- _Work instructions_:
The answer must be an exact copy of the listing below.

- _Provided data_:
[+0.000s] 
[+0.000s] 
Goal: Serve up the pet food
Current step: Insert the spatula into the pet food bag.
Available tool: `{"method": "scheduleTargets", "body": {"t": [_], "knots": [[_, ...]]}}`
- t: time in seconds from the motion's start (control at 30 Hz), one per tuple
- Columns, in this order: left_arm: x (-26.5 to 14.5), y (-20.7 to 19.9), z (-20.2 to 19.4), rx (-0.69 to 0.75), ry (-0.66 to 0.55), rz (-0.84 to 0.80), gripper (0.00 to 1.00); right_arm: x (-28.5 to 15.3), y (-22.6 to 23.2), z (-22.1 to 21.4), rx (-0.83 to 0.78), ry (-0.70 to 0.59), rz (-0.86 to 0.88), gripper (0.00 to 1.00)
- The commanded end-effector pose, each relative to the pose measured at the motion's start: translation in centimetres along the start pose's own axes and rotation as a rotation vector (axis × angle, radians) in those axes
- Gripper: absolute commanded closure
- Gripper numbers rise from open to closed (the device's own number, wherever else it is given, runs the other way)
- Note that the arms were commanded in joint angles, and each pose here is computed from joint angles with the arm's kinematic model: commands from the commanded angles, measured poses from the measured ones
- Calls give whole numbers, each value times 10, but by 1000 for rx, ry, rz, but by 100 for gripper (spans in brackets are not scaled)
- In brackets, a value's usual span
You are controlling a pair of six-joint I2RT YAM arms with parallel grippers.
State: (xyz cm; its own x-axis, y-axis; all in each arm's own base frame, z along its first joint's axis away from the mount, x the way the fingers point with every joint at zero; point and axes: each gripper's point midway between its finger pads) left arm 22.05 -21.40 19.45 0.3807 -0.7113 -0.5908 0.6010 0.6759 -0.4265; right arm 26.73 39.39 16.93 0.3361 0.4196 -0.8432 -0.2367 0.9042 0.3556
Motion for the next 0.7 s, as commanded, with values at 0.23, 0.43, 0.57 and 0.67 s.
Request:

- _Result_:
[+0.000s] 
[+0.000s] 
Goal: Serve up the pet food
Current step: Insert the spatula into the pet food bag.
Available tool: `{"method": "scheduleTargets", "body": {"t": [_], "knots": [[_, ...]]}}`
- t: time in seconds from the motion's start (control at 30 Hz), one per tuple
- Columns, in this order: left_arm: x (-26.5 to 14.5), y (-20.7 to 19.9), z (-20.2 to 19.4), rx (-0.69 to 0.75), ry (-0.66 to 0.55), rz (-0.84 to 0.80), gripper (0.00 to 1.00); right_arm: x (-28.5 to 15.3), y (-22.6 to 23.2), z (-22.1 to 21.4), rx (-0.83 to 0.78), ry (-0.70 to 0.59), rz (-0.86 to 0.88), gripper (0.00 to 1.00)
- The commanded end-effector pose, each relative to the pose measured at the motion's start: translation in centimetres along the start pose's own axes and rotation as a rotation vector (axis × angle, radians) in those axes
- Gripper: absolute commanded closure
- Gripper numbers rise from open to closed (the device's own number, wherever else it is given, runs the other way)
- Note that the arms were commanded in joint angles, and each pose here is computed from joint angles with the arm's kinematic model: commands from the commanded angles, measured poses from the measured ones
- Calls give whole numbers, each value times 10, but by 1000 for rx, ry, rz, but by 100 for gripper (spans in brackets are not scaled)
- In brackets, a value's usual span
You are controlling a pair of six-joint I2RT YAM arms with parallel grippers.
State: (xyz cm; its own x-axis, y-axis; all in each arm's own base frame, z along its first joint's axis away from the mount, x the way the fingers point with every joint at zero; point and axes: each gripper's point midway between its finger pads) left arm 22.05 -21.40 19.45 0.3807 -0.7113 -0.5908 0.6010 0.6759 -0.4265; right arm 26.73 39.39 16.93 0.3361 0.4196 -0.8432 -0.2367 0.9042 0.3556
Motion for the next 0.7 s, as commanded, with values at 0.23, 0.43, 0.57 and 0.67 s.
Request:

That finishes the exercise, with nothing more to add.